◆ **HOW TO COMPLETE THIS TASK**
Write out every line exactly, from the first line of the records below through the line that contains "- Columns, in".

(SUPPLIED RECORDS Opens)

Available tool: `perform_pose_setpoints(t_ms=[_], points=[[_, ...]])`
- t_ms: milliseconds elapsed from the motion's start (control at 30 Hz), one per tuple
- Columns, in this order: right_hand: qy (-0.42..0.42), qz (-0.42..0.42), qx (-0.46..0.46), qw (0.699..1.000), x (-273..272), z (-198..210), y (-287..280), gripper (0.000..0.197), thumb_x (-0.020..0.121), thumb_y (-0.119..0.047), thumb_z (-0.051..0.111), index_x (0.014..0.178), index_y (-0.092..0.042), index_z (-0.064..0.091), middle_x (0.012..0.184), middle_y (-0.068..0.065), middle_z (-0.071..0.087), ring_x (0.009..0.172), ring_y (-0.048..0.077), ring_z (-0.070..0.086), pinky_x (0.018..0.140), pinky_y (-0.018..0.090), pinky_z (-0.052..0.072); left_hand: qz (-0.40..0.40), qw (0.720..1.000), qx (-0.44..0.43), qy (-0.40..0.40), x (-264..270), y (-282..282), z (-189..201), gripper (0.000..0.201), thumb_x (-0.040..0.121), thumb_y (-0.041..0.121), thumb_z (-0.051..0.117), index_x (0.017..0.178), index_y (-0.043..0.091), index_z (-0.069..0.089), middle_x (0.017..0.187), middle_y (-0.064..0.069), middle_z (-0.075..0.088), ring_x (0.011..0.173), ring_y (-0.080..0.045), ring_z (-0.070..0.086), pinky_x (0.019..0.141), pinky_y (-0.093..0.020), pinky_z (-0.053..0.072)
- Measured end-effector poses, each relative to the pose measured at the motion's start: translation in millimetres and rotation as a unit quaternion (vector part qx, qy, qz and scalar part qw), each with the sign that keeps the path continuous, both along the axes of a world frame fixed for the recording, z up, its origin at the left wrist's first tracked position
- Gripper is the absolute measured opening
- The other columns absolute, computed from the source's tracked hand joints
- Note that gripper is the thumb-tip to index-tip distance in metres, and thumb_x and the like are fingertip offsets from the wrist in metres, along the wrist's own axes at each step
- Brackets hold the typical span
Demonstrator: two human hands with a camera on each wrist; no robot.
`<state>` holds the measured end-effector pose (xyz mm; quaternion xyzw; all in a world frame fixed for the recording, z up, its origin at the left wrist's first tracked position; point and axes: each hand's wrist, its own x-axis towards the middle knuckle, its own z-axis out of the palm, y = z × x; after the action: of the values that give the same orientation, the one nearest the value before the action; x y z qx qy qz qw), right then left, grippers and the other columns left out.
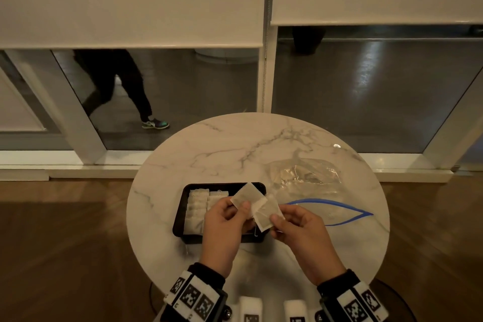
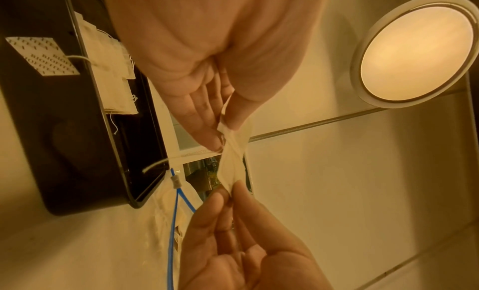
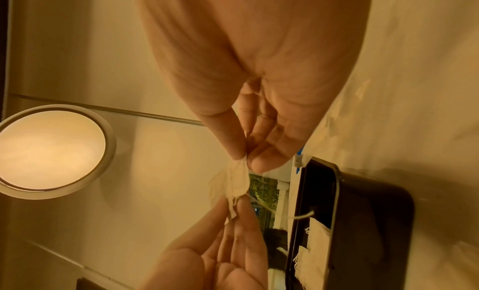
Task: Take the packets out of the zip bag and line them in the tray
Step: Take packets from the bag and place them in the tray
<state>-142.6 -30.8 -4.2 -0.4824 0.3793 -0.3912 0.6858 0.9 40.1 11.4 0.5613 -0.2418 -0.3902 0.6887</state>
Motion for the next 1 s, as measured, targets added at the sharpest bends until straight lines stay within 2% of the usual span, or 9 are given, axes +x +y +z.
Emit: perform_pose_setpoints(t_ms=[100,200,333,433,533,700,833,1000], points=[[-0.017,-0.018,0.0,1.0,1.3,-2.0,-0.9,0.02,0.088,-0.005,0.071,0.108,-0.006,0.072,0.099,0.016,0.075,0.083,0.022,0.071,0.075,0.033,0.057,0.033,0.999,-0.007,0.022,4.5,0.8,-0.5,0.014,0.097,0.008,0.064,0.111,0.007,0.068,0.097,-0.011,0.078,0.096,-0.027,0.075,0.082,-0.037,0.06],[-0.034,-0.034,0.0,0.999,1.5,-1.1,-0.9,0.018,0.088,-0.004,0.071,0.106,-0.007,0.072,0.092,0.011,0.075,0.082,0.022,0.071,0.075,0.033,0.057,0.08,0.996,-0.009,0.04,10.0,0.1,-0.8,0.022,0.096,0.006,0.065,0.116,0.011,0.063,0.092,-0.007,0.078,0.087,-0.026,0.075,0.074,-0.031,0.06],[-0.057,-0.052,0.009,0.997,1.4,1.0,-0.5,0.018,0.089,-0.002,0.068,0.106,-0.006,0.07,0.091,0.01,0.076,0.08,0.019,0.071,0.076,0.036,0.055,0.139,0.99,-0.018,0.036,20.9,4.0,1.3,0.041,0.095,0.002,0.065,0.126,0.026,0.051,0.093,-0.011,0.074,0.08,-0.027,0.076,0.075,-0.034,0.06],[-0.066,-0.071,0.017,0.995,-0.4,0.9,-2.6,0.018,0.09,-0.001,0.067,0.107,-0.005,0.07,0.092,0.01,0.076,0.081,0.019,0.07,0.077,0.035,0.055,0.16,0.987,-0.009,-0.022,30.6,8.3,-0.8,0.025,0.098,0.004,0.062,0.114,0.022,0.059,0.094,-0.012,0.072,0.078,-0.025,0.075,0.076,-0.036,0.06],[-0.08,-0.077,0.027,0.993,-2.2,1.5,-4.5,0.018,0.09,-0.001,0.066,0.107,-0.004,0.07,0.09,0.008,0.076,0.082,0.019,0.07,0.077,0.035,0.054,0.142,0.984,0.021,-0.101,37.2,9.2,-7.7,0.013,0.099,0.01,0.061,0.1,0.019,0.069,0.099,-0.011,0.073,0.08,-0.018,0.074,0.077,-0.034,0.06],[-0.102,-0.069,0.058,0.991,3.0,4.1,-0.5,0.018,0.089,-0.001,0.067,0.106,-0.006,0.068,0.089,0.008,0.075,0.081,0.019,0.07,0.076,0.036,0.055,0.034,0.979,0.056,-0.193,20.5,6.9,-6.3,0.012,0.099,0.025,0.061,0.099,0.026,0.073,0.092,0.008,0.074,0.086,-0.005,0.07,0.083,-0.031,0.059],[-0.115,-0.055,0.081,0.989,6.9,6.5,4.5,0.017,0.087,-0.003,0.069,0.104,-0.009,0.066,0.093,0.014,0.074,0.086,0.023,0.07,0.078,0.038,0.054,-0.028,0.967,0.045,-0.249,2.0,7.9,-0.3,0.013,0.096,0.04,0.063,0.096,0.031,0.073,0.088,0.012,0.073,0.085,-0.003,0.068,0.077,-0.021,0.056],[-0.094,-0.043,0.068,0.992,11.3,8.0,11.9,0.012,0.088,-0.005,0.069,0.098,-0.011,0.065,0.092,0.016,0.074,0.089,0.025,0.07,0.081,0.041,0.053,-0.015,0.958,0.027,-0.284,-1.1,5.5,-0.7,0.008,0.096,0.031,0.066,0.092,0.03,0.072,0.085,0.009,0.072,0.082,-0.008,0.069,0.076,-0.026,0.058]])
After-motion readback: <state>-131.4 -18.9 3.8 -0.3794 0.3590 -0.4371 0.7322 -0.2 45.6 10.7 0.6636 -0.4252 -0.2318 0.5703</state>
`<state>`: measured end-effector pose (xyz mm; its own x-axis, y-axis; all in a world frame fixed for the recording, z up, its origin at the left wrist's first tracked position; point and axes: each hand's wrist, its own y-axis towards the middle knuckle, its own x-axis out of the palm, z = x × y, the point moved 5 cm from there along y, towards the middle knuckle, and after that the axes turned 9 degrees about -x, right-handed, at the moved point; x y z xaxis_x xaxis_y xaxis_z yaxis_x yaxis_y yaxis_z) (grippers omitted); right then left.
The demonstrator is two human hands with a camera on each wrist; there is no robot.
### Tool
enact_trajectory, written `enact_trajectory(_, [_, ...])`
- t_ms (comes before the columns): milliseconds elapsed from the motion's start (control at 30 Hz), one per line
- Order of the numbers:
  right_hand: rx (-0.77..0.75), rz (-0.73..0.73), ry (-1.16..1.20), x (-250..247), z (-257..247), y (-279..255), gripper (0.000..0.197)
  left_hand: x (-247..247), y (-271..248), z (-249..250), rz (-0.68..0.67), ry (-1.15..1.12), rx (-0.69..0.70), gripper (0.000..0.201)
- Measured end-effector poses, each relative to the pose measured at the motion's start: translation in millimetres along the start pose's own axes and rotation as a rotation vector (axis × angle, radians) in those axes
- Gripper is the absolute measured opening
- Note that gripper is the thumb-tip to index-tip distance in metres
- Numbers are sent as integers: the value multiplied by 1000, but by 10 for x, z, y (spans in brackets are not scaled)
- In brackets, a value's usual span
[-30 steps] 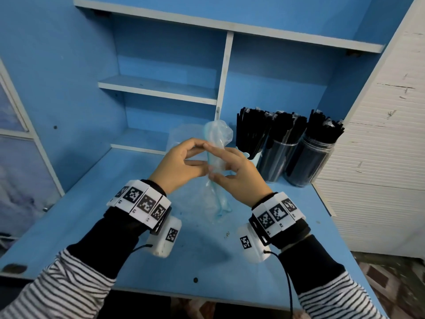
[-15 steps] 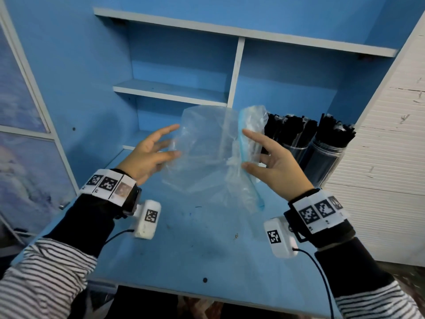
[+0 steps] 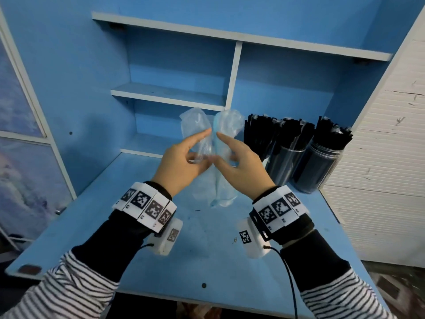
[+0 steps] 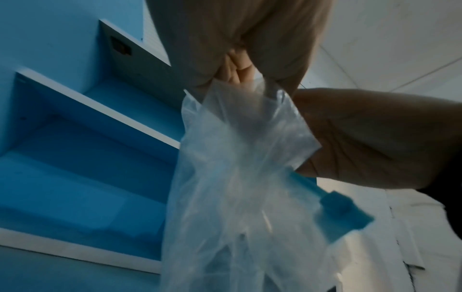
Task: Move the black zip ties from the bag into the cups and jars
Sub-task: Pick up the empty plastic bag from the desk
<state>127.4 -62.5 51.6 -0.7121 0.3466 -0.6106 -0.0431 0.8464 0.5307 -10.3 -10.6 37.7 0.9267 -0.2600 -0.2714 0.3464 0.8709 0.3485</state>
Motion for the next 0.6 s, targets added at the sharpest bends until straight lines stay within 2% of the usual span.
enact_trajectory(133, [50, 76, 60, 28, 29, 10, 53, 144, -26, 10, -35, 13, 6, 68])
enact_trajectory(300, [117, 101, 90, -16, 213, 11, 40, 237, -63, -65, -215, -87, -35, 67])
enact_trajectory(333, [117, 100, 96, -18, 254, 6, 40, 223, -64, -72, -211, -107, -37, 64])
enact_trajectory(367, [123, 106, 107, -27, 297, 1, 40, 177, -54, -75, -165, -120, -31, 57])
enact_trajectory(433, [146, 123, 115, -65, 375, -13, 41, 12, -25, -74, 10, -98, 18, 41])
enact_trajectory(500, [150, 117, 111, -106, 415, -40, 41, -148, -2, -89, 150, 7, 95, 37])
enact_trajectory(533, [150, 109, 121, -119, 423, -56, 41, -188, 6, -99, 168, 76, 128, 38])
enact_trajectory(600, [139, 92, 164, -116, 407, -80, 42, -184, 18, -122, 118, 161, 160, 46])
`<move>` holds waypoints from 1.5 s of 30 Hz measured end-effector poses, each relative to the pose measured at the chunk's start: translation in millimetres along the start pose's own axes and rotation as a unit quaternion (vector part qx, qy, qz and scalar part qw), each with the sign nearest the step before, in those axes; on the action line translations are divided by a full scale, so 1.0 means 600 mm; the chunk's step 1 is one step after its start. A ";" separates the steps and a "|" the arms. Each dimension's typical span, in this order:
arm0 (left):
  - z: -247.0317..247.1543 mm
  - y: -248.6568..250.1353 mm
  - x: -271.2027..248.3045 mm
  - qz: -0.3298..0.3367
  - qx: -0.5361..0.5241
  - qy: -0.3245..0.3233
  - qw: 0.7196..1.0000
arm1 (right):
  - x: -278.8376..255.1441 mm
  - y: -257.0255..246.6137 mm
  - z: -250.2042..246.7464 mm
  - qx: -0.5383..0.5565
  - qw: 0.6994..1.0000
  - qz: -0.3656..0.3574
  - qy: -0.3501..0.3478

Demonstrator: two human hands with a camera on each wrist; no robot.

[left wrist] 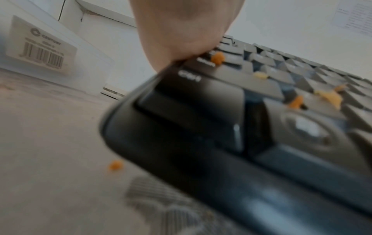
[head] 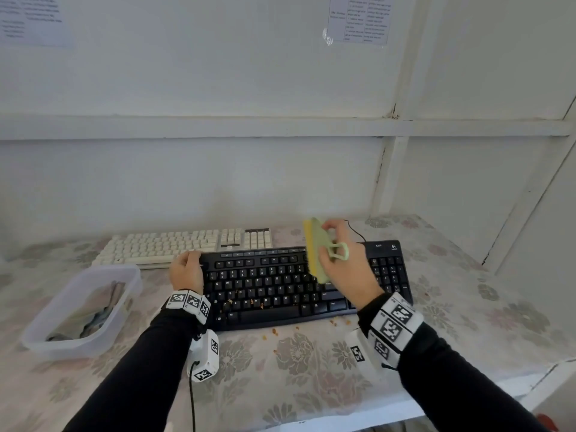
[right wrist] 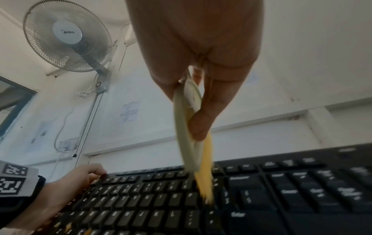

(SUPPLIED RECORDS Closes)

◆ **RESPONSE FOR THIS EXERCISE**
Available tool: `perform_pose_setpoints(t_ms=[_], points=[[_, ...]])`
- t_ms: milliseconds elapsed from the motion's start (control at 30 Hz), one per tuple
- Columns, in this order: right_hand: qy (-0.42..0.42), qz (-0.42..0.42), qx (-0.46..0.46), qw (0.699..1.000), x (-273..272), z (-198..210), y (-287..280), gripper (0.000..0.197), thumb_x (-0.020..0.121), thumb_y (-0.119..0.047), thumb_z (-0.051..0.111), index_x (0.014..0.178), index_y (-0.092..0.042), index_z (-0.064..0.091), middle_x (0.012..0.184), middle_y (-0.068..0.065), middle_z (-0.071..0.087), ring_x (0.009..0.172), ring_y (-0.048..0.077), ring_z (-0.070..0.086), pinky_x (0.018..0.140), pinky_y (-0.018..0.090), pinky_z (-0.052..0.072); left_hand: qz (-0.40..0.40), qw (0.720..1.000), qx (-0.44..0.43), qy (-0.40..0.40), x (-264..270), y (-282..282), z (-189..201), gripper (0.000..0.201), thumb_x (-0.040..0.121), thumb_y (-0.041..0.121), thumb_z (-0.051..0.117), index_x (0.017..0.178), index_y (-0.043..0.091), index_z (-0.069..0.089), middle_x (0.017..0.187), middle_y (-0.064..0.069), middle_z (-0.075..0.088), ring_x (0.011..0.173), ring_y (-0.080..0.045), ring_z (-0.070..0.086), pinky_x (0.019..0.141), pinky_y (-0.093..0.020), pinky_z (-0.053..0.072)

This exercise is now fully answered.